Task. Please copy exactly the lines from the first in the records through the line that contains "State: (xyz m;", but not the pictures.

(Records excerpted from a collection)
::::::

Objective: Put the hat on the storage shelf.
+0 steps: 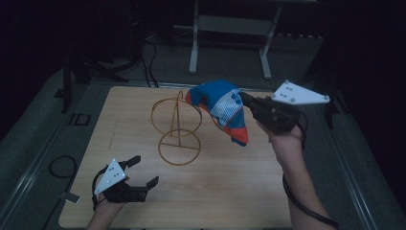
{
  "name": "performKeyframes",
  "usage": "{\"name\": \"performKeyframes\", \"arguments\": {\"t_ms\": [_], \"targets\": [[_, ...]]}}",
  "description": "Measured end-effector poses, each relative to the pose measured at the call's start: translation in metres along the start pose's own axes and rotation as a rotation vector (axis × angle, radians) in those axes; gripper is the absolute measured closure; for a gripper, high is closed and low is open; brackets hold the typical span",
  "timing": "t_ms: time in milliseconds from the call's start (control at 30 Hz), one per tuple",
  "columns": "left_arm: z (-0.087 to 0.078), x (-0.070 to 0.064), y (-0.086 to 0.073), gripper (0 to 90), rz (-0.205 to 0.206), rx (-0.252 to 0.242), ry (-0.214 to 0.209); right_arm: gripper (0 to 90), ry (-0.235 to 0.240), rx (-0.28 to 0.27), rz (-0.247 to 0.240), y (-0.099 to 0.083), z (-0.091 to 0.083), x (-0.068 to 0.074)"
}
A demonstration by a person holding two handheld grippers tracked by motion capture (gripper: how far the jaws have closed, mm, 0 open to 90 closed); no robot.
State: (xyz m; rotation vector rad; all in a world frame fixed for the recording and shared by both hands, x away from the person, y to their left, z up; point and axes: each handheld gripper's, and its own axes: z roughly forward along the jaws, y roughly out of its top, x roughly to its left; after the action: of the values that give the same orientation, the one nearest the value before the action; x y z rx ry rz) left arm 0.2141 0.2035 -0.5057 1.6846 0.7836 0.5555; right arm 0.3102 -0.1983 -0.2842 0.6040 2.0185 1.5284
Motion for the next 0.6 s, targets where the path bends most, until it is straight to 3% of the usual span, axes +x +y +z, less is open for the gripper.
{"name": "performKeyframes", "arguments": {"t_ms": [67, 133, 200, 233, 267, 500, 600], "targets": [[-0.002, 0.001, -0.013, 7.3, -0.019, 0.006, 0.018, 90.0, -0.014, 0.0, -0.011, 0.016, 0.016, -0.001], [-0.002, 0.001, -0.017, 7.3, -0.026, 0.007, 0.023, 90.0, -0.018, 0.0, -0.013, 0.019, 0.02, 0.0], [-0.004, 0.001, -0.025, 7.3, -0.027, 0.005, 0.042, 90.0, -0.042, 0.012, -0.036, 0.033, 0.04, 0.003], [-0.004, 0.001, -0.029, 7.3, -0.03, 0.001, 0.057, 90.0, -0.042, 0.012, -0.036, 0.033, 0.04, 0.003], [-0.004, 0.001, -0.031, 7.3, -0.034, -0.002, 0.062, 90.0, -0.045, 0.027, -0.047, 0.04, 0.055, 0.008], [-0.006, 0.006, -0.04, 7.3, -0.038, -0.007, 0.1, 90.0, -0.011, 0.064, -0.077, 0.052, 0.106, 0.034], [-0.008, 0.008, -0.042, 7.3, -0.047, -0.009, 0.106, 90.0, 0.016, 0.078, -0.086, 0.052, 0.12, 0.044]]}}
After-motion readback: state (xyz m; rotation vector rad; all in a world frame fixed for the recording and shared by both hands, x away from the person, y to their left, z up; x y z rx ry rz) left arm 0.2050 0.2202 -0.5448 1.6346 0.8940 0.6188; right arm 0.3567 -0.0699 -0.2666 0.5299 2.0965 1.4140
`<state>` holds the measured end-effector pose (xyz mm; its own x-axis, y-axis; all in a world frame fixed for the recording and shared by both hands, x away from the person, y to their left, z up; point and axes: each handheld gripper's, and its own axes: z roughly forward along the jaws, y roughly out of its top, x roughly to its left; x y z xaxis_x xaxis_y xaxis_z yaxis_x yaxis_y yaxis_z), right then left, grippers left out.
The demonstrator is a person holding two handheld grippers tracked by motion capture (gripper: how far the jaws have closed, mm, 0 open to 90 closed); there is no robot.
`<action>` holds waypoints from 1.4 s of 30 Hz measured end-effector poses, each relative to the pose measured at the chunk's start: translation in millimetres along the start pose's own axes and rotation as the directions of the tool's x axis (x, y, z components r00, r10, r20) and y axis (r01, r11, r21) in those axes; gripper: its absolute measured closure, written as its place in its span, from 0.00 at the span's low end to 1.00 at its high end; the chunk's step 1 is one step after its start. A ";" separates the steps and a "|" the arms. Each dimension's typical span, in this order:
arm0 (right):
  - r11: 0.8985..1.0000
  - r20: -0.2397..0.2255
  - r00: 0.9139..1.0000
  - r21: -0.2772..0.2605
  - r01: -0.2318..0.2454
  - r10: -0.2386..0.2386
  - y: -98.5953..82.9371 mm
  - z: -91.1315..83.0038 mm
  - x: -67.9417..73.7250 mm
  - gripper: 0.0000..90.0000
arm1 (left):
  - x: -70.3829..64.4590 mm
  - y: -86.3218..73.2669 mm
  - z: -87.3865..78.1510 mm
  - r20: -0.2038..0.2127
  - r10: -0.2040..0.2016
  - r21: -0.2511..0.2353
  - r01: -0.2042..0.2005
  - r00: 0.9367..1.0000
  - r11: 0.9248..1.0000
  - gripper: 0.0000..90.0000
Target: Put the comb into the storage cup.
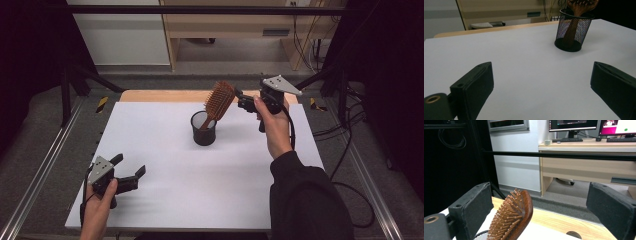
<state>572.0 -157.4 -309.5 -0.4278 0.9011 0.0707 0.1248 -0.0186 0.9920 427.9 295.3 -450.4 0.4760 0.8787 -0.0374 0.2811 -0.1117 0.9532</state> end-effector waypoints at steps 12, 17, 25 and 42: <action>1.000 0.016 1.000 -0.009 0.025 -0.025 5.7 -19.8 -12.0 0.07 | 1.0 0.1 -0.8 -0.010 -0.008 -0.003 0.008 1.000 1.000 0.06; 0.999 0.029 0.999 -0.014 0.034 -0.034 6.6 -28.2 -14.0 0.04 | 3.2 -0.2 -1.7 -0.005 -0.026 -0.010 0.026 1.000 1.000 0.06; 0.999 0.028 0.998 -0.011 0.051 -0.050 1.2 -44.0 -17.3 0.03 | 4.8 -0.2 -3.0 -0.006 -0.030 -0.019 0.030 1.000 0.999 0.05; 0.999 0.049 0.998 -0.028 0.045 -0.043 -13.0 -89.7 -34.0 0.03 | 14.3 -1.1 -14.2 -0.034 -0.057 -0.044 0.056 0.998 0.997 0.05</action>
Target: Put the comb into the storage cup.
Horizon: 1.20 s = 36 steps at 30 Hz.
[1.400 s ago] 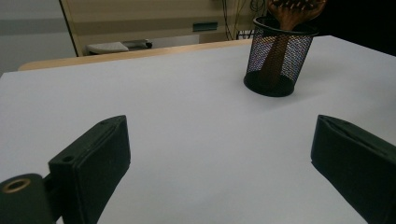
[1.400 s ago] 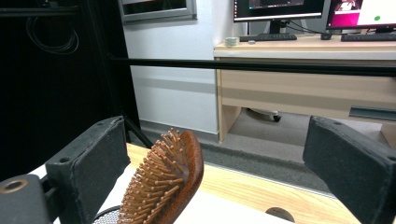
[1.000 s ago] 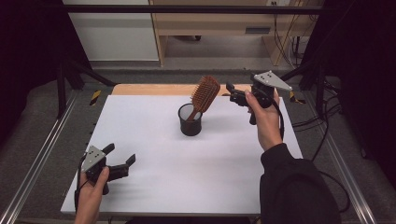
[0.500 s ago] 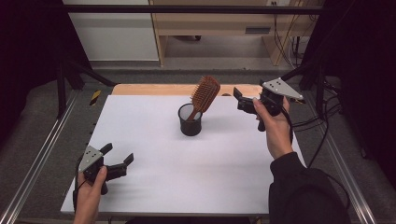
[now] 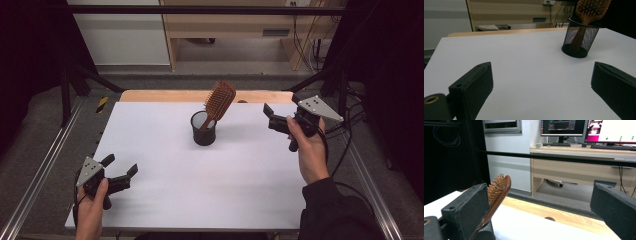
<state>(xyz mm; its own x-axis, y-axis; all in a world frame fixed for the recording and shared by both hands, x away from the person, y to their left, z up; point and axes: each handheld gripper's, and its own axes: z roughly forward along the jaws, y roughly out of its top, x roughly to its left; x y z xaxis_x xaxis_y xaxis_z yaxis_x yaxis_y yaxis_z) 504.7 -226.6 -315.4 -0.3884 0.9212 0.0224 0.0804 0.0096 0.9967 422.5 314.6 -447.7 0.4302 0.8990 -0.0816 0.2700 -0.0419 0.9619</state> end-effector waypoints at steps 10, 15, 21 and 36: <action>1.000 0.026 1.000 0.005 0.000 0.000 -9.9 -25.4 -11.9 0.03 | 1.5 -1.1 -5.7 -0.003 -0.012 -0.009 0.011 1.000 1.000 0.05; 1.000 0.023 1.000 0.011 -0.003 0.003 -18.3 -36.0 -18.3 0.03 | 0.4 -2.2 -10.3 -0.002 -0.001 -0.013 0.001 1.000 1.000 0.05; 1.000 0.031 0.999 0.005 0.016 -0.016 -31.5 -47.5 -22.5 0.06 | 2.8 -2.2 -18.7 -0.006 -0.010 -0.045 0.009 1.000 0.999 0.05; 0.999 0.019 1.000 0.042 0.006 -0.007 -55.0 -68.5 -16.7 0.03 | 12.7 -2.5 -23.7 -0.007 -0.041 -0.118 0.040 0.999 0.992 0.05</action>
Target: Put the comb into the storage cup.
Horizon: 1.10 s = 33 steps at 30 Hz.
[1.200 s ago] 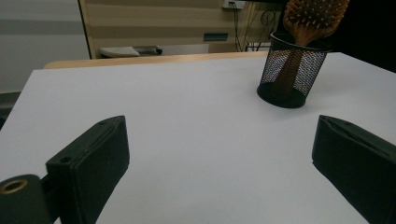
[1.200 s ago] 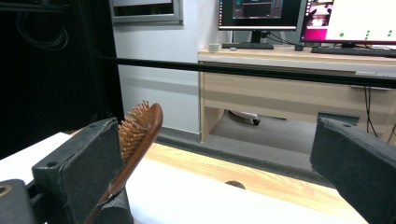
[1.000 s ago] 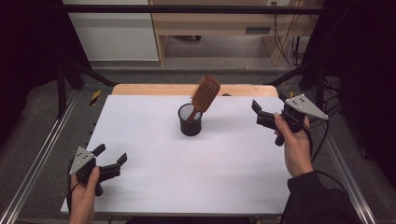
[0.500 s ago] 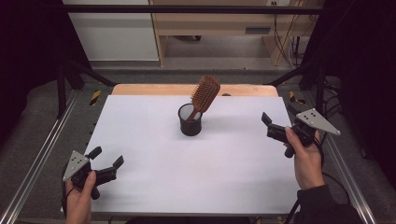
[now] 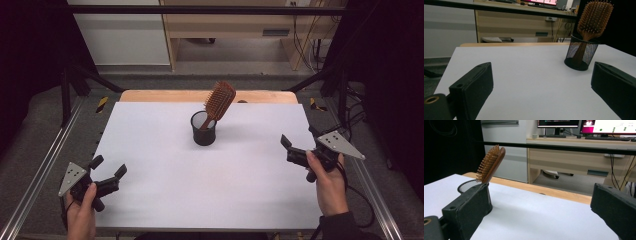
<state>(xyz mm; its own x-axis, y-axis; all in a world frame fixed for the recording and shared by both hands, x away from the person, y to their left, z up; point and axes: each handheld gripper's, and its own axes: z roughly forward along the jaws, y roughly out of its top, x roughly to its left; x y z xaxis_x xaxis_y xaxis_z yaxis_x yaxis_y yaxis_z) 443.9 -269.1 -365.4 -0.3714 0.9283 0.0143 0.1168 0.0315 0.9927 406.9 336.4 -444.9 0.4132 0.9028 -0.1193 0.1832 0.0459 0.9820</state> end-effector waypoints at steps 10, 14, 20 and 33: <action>0.999 0.027 0.999 0.030 -0.022 0.021 -27.7 -9.2 -2.3 0.05 | -1.3 0.9 0.4 0.009 0.009 -0.009 -0.009 1.000 1.000 0.05; 0.999 0.034 0.999 0.021 -0.028 0.028 -36.8 -13.0 -4.5 0.05 | -1.3 1.3 -0.4 0.008 0.011 -0.018 -0.010 1.000 1.000 0.05; 0.999 0.031 0.999 0.031 -0.036 0.035 -47.6 -17.0 -4.1 0.05 | -1.0 1.9 -0.2 0.009 0.006 -0.024 -0.005 1.000 1.000 0.05; 0.998 -0.013 1.000 0.052 -0.020 0.021 -66.3 -15.2 9.5 0.03 | -2.6 2.4 -1.3 0.018 0.003 -0.044 -0.002 1.000 0.999 0.05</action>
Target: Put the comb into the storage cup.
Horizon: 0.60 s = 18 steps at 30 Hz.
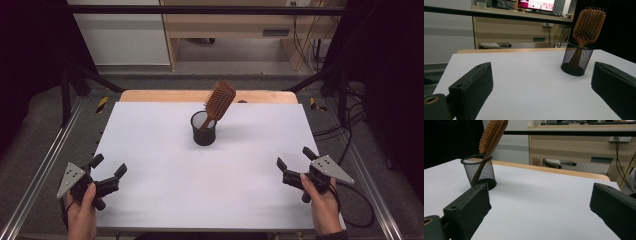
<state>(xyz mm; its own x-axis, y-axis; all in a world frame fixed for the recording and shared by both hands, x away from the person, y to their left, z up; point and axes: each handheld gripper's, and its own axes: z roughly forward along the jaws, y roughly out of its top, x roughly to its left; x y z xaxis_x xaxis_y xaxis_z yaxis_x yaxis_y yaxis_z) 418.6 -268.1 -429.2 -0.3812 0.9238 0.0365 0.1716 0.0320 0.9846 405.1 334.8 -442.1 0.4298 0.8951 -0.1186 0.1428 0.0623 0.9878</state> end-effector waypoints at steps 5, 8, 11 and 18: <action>1.000 -0.014 1.000 0.009 0.013 -0.013 -7.0 3.2 6.0 0.04 | 0.5 0.9 -0.5 0.004 -0.011 -0.013 0.011 1.000 1.000 0.05; 1.000 -0.031 0.999 0.018 0.023 -0.022 -11.8 5.9 10.3 0.04 | -0.6 1.4 -0.6 0.005 -0.007 -0.018 0.007 1.000 1.000 0.05; 0.999 -0.040 0.999 0.027 0.029 -0.027 -15.0 8.3 12.7 0.04 | -1.3 1.7 -0.5 0.005 -0.004 -0.024 0.004 1.000 1.000 0.05; 0.999 -0.066 0.997 0.038 0.035 -0.032 -20.8 12.3 19.5 0.04 | -2.1 1.4 -1.3 0.015 -0.001 -0.031 0.001 1.000 1.000 0.05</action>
<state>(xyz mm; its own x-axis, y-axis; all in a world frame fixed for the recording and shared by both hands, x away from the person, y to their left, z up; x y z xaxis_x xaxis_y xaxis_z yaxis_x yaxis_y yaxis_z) 418.8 -246.0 -451.0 -0.4456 0.8951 0.0157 0.1930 0.0789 0.9780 403.3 333.5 -440.3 0.4432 0.8882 -0.1207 0.1158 0.0768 0.9903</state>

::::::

Solution below.
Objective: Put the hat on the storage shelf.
+0 steps: 
{
  "name": "performKeyframes",
  "usage": "{\"name\": \"performKeyframes\", \"arguments\": {\"t_ms\": [_], \"targets\": [[_, ...]]}}",
  "description": "Measured end-effector poses, each relative to the pose measured at the call's start: translation in metres along the start pose's own axes and rotation as a rotation vector (axis × angle, radians) in those axes; gripper is the absolute measured closure; for a gripper, high is closed and low is open; brackets hold the typical span",
  "timing": "t_ms: time in milliseconds from the call's start (control at 30 Hz), one per tuple",
  "columns": "left_arm: z (-0.087 to 0.078), x (-0.070 to 0.064), y (-0.086 to 0.073), gripper (0 to 90), rz (-0.205 to 0.206), rx (-0.252 to 0.242), ry (-0.214 to 0.209); right_arm: gripper (0 to 90), ry (-0.235 to 0.240), rx (-0.28 to 0.27), rz (-0.247 to 0.240), y (-0.099 to 0.083), z (-0.091 to 0.083), x (-0.068 to 0.074)"
}
A demonstration by a person holding two handheld grippers tracked by motion capture (gripper: how far the jaws have closed, mm, 0 open to 90 closed); no robot.
State: (xyz m; rotation vector rad; all in a world frame fixed for the recording and shared by both hands, x away from the person, y to their left, z up; point and axes: each handheld gripper's, and its own axes: z roughly forward along the jaws, y roughly out of its top, x roughly to its left; after the action: of the values that give the same orientation, the one nearest the value before the action; x y z rx ry rz) left arm 0.2141 0.2035 -0.5057 1.6846 0.7836 0.5555; right arm 0.3102 -0.1983 -0.2842 0.6040 2.0185 1.5284

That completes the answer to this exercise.